The condition can be managed by your healthcare provider to prevent the onset of premature menopause. However, Menopause is something that all women have to deal with eventually. The symptoms of the condition may be subtle. You may not even immediately realize you are living with perimenopause.
If you have missed your period for more than 3 months, and you are not showing signs of pregnancy, visit your doctor for a menopause diagnosis. Menopause is diagnosed using a physical exam, as well as a blood test to determine estradiol levels.
If you are experiencing any of the symptoms below, make an appointment for a consultation with your medical professional.
1. Hot Flushes
A common symptom felt in the initial stages of menopause; hot flushes signal the change in your hormonal system. Levels of estrogen fluctuate wildly during the onset of menopause. A hot flush usually affects the face or upper body. You may experience sudden waves of heat and lightheadedness, creating red blotches on the cheeks, upper arms, and chest.

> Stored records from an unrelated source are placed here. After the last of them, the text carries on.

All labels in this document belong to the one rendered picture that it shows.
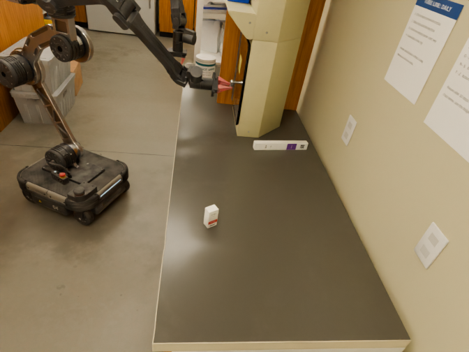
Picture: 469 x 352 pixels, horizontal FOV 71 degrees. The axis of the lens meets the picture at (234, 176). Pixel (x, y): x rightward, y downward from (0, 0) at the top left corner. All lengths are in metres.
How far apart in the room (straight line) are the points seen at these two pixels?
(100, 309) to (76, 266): 0.35
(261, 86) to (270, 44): 0.19
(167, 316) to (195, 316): 0.08
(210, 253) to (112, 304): 1.12
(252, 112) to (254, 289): 0.90
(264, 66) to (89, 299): 1.57
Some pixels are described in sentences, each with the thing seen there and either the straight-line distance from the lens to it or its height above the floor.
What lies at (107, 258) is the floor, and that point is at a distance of 2.31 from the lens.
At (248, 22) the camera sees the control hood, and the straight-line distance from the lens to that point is 1.49.
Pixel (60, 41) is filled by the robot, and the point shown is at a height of 1.18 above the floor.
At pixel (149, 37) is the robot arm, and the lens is 1.52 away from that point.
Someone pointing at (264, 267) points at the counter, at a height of 0.94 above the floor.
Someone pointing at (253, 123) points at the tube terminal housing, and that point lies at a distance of 1.66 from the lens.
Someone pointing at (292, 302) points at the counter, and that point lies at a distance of 1.03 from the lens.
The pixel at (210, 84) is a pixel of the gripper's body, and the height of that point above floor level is 1.17.
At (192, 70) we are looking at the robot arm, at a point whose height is 1.24.
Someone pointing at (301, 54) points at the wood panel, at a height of 1.27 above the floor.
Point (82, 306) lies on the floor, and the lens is 2.13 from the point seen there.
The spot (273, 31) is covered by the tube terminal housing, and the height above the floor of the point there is 1.46.
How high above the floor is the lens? 1.77
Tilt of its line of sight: 37 degrees down
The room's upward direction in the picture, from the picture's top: 10 degrees clockwise
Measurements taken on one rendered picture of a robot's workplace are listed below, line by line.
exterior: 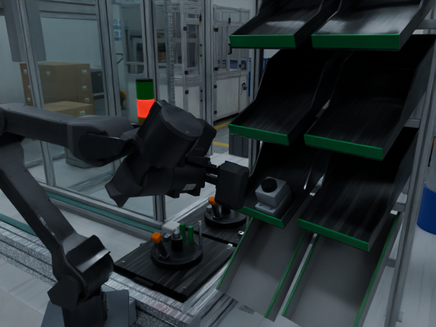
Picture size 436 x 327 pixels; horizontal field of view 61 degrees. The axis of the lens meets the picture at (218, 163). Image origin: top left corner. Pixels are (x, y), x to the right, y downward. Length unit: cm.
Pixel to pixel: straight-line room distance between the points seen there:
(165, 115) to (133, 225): 84
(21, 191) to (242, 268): 48
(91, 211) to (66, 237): 75
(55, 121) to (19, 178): 15
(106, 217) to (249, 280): 65
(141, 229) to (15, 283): 38
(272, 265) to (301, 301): 9
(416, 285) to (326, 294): 48
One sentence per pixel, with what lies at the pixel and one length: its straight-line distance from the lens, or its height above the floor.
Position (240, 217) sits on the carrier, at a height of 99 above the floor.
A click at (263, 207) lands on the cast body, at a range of 71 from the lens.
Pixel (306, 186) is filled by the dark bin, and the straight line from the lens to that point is 74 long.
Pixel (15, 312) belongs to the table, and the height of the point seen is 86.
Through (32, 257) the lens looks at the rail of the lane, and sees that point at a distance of 121.
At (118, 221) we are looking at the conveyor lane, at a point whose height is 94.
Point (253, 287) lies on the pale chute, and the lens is 83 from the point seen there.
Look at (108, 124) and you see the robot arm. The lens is 50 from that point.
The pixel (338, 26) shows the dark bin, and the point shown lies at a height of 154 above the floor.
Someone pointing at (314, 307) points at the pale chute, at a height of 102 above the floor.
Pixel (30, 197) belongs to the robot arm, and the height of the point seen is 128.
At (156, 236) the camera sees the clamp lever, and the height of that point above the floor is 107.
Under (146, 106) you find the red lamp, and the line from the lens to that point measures 107.
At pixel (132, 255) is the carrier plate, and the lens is 105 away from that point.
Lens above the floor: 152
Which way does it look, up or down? 19 degrees down
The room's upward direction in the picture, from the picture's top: straight up
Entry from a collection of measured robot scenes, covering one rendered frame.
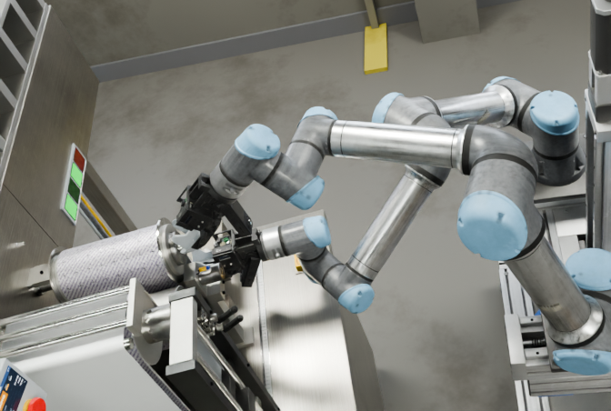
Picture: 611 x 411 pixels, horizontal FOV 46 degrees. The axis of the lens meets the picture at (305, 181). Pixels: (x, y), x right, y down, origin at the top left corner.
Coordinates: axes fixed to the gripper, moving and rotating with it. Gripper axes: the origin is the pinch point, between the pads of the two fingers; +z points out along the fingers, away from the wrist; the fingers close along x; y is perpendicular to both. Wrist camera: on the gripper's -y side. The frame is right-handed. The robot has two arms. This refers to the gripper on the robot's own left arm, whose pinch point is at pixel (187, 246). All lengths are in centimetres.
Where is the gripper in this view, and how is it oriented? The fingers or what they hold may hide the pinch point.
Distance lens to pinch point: 157.7
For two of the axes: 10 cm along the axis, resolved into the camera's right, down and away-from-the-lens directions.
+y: -8.2, -3.3, -4.6
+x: 1.0, 7.1, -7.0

Heavy sweating is also another sign of a hot flush. You may find that you wake up in the middle of the night drenched in sweat. The condition interferes with quality of sleep, and pre-menopausal women may complain about being tired all of the time due to a lack of sufficient rest. Your partner will notice that your body feels overly warm as you sleep, radiating intense biological heat and making it challenging to sleep next to you.
During a hot flush, it’s possible to experience a bout of anxiety along with it. To mitigate the effects of a hot flush, speak to your physician about medication to treat the symptom. Low-dose oral contraceptives and menopausal hormone therapy (MHT) might reduce their intensity.